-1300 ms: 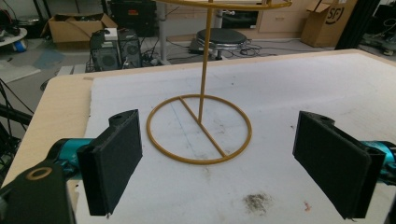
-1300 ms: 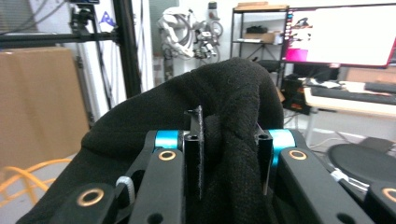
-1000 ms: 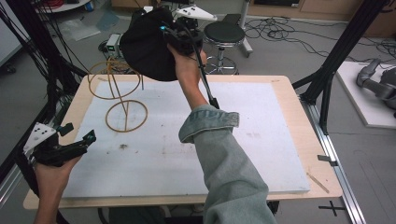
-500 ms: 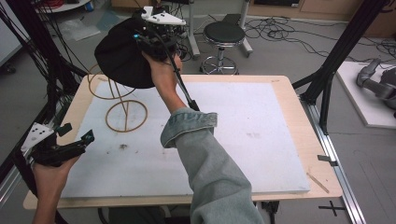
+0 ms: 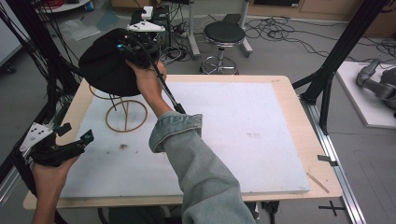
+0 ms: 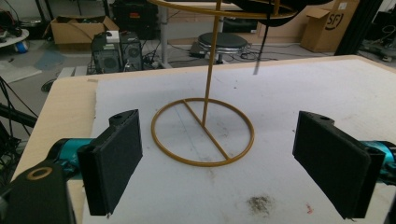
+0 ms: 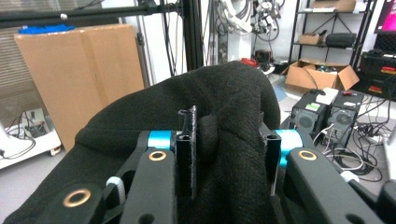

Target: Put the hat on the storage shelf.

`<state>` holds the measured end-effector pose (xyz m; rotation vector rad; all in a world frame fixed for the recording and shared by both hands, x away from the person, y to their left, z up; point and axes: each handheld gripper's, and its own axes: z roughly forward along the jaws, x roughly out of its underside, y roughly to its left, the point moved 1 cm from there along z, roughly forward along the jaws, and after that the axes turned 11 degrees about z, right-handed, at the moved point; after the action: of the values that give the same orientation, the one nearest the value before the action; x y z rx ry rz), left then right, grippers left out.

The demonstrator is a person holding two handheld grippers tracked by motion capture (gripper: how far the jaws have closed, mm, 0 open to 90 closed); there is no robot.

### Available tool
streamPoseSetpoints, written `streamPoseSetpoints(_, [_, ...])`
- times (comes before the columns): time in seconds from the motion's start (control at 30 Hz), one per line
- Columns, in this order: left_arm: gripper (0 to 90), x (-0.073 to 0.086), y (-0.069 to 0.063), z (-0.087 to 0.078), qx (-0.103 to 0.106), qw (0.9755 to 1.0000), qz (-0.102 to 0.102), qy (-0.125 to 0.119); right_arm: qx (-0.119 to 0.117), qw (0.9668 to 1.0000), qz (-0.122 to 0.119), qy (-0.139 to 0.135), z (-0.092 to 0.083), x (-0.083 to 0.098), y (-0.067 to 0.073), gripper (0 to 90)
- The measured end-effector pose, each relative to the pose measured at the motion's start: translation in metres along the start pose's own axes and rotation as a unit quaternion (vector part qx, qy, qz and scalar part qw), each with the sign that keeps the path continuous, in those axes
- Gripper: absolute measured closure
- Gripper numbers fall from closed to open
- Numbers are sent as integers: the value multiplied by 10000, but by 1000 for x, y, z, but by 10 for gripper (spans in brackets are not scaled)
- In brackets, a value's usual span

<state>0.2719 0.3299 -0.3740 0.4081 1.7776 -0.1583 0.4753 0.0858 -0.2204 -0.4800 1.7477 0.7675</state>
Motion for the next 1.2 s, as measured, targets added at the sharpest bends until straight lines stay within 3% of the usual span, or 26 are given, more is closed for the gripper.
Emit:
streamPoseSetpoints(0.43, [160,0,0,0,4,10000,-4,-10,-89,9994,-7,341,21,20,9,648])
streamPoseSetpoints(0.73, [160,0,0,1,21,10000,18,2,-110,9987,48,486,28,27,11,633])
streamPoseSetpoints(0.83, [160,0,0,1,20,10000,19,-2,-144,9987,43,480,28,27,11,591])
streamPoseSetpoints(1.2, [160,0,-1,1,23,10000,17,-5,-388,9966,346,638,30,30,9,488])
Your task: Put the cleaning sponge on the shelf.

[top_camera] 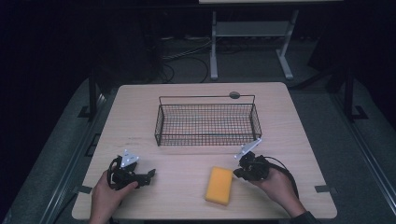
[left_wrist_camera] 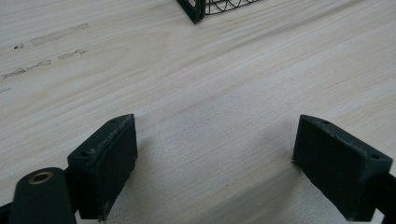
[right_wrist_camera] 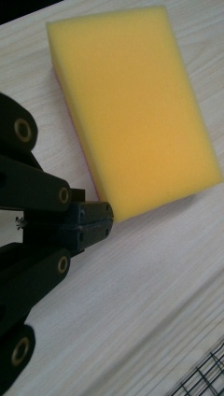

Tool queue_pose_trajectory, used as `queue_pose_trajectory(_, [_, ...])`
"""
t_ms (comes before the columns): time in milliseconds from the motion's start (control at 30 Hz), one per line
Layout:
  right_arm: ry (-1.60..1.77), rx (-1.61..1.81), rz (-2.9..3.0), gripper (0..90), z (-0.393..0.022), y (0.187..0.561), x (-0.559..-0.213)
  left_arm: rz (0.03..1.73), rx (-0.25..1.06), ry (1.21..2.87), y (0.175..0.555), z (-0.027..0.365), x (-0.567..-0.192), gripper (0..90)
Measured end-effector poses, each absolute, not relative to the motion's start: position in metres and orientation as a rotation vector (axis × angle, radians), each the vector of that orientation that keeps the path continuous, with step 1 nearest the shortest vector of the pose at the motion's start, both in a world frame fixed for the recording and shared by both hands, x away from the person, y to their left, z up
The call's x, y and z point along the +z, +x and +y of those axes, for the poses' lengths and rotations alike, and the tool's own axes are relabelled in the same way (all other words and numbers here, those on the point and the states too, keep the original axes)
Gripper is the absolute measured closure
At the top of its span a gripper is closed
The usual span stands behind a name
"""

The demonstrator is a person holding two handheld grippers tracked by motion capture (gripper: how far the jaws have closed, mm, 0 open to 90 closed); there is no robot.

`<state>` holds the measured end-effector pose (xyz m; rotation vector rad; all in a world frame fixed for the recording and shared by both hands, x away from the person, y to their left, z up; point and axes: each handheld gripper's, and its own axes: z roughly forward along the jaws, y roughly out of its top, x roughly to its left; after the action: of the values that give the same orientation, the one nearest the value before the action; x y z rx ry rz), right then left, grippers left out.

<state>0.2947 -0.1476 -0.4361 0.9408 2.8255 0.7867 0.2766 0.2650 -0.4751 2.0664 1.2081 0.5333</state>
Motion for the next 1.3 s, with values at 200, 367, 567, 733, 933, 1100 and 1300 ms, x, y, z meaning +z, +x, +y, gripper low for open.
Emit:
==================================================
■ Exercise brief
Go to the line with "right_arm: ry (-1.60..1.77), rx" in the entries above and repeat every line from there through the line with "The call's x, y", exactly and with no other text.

■ Output of the task
  right_arm: ry (-1.60..1.77), rx (-1.61..1.81), rz (-2.9..3.0), gripper (0..90), z (-0.393..0.022), y (0.187..0.561), x (-0.559..-0.213)
  left_arm: rz (0.03..1.73), rx (-0.25..1.06), ry (1.21..2.87), y (0.175..0.555), z (-0.027..0.365), x (-0.567..-0.192), gripper (0..90)
Measured end-effector poses, each absolute, not relative to the motion's start: position in metres and orientation as a rotation vector (axis × angle, radians), each the vector of that orientation that keeps the path continuous, with step 1 nearest the shortest vector of the pose at the motion's start, both in a world frame fixed for the recording and shared by both hands, x away from the person, y to their left, z up
The call's x, y and z point along the +z, +x and +y of those axes, for the poses' lengths and rotations alike, and the tool's own axes are relabelled in the same way (all other words and numbers here, those on the point and the states too, keep the original axes)

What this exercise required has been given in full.